According to researchers Kathy Hirsh-Pasek and Roberta Michnick Golinkoff, “The level of children’s play rises when adults play with them. The variety of play children engage in also increases when adults join in. The joining in is different from controlling. Controlling makes children follow their parents’ agenda and does not lead to as much cognitive development as when parents follow their children’s lead”.

There are several ways educators or parents can facilitate children’s learning during play:

    1. Adults can role-model positive attitudes towards play, encouraging it and providing a balance of indoor and outdoor play throughout the year. When adults join in, they should guide, shape, engage in and extend it, rather than dictating or dominating the play.
    2. Orchestrate an environment by deciding what toys, materials, and equipment to be included in that environment. It is important to offer a variety of materials and experiences at varying levels of difficulty. Both indoor and outdoor experiences should provide environments of exploration. The play environment should allow children to make choices, and to explore play possibilities. The play environment should reflect the child’s daily living experiences.
    3. Observe carefully as children begin to use the toys, materials and equipment. Observation is an ongoing process, providing information about the child’s interests, abilities and strengths and opportunities for further learning and development. Observation helps identify ways adults can build on and guide the learning.
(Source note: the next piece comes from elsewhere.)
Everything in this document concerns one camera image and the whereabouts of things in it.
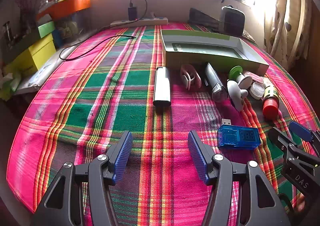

    4. Extend children’s natural observation by providing the language necessary to help children articulate what they see happening. Adults can promote play and opportunities for expansive discoveries; they can enhance (or facilitate) play by encouraging children to bring their interests and experiences into the play. The adults can ask questions, to expand and enhance play.
    5. Help children recognize the concepts that emerge as they grapple with the environment, make hypotheses, recognize similarities and differences, and solve problems.